*WORK ITEM*. A complete answer lists every line of the material where the string "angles" occurs.

★ ★ ★

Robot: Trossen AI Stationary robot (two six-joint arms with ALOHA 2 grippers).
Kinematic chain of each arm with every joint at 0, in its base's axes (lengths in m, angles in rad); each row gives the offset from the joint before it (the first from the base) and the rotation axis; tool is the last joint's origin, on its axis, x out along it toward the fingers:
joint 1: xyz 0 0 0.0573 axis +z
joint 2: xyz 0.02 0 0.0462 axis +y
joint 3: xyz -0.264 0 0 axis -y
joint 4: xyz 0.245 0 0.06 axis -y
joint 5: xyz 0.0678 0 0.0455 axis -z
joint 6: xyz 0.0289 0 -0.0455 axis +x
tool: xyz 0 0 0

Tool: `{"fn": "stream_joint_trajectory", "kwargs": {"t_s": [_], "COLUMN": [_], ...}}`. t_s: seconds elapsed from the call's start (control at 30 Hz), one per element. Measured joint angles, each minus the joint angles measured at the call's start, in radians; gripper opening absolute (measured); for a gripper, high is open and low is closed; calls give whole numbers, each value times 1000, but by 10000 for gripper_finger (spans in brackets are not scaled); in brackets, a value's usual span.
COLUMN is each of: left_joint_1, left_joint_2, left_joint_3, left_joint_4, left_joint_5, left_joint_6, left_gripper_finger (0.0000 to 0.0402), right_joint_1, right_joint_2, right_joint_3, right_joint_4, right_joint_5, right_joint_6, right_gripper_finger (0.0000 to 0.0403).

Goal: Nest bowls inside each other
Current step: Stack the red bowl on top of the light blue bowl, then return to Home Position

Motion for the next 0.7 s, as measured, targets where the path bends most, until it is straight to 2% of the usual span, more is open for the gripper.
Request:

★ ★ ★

*TASK RESPONSE*.
Kinematic chain of each arm with every joint at 0, in its base's axes (lengths in m, angles in rad); each row gives the offset from the joint before it (the first from the base) and the rotation axis; tool is the last joint's origin, on its axis, x out along it toward the fingers:
Tool: `{"fn": "stream_joint_trajectory", "kwargs": {"t_s": [_], "COLUMN": [_], ...}}`. t_s: seconds elapsed from the call's start (control at 30 Hz), one per element. Measured joint angles, each minus the joint angles measured at the call's start, in radians; gripper opening absolute (measured); for a gripper, high is open and low is closed; calls give whole numbers, each value times 1000, but by 10000 for gripper_finger (spans in brackets are not scaled); in brackets, a value's usual span.

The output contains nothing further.